RECORDS ->
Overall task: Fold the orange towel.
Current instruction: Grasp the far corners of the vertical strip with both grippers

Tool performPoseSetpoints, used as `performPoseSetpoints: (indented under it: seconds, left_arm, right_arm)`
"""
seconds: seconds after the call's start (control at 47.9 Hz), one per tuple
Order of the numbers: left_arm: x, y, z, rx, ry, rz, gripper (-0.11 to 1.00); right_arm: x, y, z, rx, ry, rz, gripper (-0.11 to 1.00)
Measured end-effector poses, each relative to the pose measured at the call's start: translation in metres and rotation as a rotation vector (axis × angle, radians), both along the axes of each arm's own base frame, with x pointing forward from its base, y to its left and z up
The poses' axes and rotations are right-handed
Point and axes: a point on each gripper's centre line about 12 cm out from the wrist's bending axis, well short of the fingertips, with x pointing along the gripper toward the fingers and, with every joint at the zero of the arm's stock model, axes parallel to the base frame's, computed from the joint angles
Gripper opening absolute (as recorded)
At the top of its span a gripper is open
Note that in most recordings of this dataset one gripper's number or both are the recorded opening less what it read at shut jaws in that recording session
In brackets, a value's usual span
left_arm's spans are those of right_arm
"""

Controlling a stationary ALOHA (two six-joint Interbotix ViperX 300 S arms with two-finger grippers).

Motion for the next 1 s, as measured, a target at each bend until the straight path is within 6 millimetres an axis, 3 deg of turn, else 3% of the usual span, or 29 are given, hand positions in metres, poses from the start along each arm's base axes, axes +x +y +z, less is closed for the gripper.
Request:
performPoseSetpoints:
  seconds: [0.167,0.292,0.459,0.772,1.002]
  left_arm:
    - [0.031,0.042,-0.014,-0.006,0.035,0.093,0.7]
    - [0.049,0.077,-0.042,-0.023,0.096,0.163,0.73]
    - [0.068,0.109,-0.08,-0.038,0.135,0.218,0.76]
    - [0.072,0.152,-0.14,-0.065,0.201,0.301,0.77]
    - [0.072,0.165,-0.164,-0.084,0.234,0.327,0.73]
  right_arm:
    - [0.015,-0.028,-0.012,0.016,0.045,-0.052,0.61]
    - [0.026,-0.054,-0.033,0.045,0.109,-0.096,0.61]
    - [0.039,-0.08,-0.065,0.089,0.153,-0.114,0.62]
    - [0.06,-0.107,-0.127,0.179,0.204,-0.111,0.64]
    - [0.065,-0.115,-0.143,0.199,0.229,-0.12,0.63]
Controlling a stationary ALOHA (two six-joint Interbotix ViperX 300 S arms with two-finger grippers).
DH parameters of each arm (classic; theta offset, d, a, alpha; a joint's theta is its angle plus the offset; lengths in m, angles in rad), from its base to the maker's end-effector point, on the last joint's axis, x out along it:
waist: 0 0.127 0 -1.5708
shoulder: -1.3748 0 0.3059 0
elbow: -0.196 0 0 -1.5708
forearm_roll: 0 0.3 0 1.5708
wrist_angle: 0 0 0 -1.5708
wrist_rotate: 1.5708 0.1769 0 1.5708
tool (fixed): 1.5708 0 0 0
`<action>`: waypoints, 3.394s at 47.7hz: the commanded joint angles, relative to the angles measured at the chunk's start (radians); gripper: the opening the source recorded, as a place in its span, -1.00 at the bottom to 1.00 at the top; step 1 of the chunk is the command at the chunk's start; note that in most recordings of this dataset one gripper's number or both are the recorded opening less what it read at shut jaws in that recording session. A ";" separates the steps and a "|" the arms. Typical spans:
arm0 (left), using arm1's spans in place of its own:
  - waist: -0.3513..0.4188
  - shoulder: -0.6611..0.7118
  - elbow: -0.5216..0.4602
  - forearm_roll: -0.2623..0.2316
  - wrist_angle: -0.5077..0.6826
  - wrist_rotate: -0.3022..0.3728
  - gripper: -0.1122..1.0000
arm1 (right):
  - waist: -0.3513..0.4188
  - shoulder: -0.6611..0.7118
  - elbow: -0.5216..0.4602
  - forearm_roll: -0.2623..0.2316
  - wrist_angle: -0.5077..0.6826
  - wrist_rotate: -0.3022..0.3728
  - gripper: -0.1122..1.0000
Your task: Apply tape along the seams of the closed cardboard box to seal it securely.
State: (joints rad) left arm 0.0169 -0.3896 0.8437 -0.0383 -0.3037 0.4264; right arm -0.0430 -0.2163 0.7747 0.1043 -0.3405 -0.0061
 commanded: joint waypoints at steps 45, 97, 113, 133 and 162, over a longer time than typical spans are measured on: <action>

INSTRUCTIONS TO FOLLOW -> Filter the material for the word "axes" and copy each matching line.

EXERCISE RESPONSE ->
Measured end-effector poses, each relative to the pose measured at the call's start: translation in metres and rotation as a rotation vector (axis × angle, radians), both along the axes of each arm's own base frame, with x pointing forward from its base, y to its left and z up
The poses' axes and rotations are right-handed
Point and axes: a point on each gripper's centre line about 12 cm out from the wrist's bending axis, well short of the fingertips, with x pointing along the gripper toward the fingers and, with every joint at the zero of the arm's stock model, axes parallel to the base frame's, computed from the joint angles
Motion for the next 1 s, as measured, a target at each bend until the straight path is within 6 millimetres an axis, 3 deg of turn, else 3% of the usual span, or 29 are given, hand positions in metres, poses from the start along each arm's base axes, axes +x +y +z, less is closed for the gripper.

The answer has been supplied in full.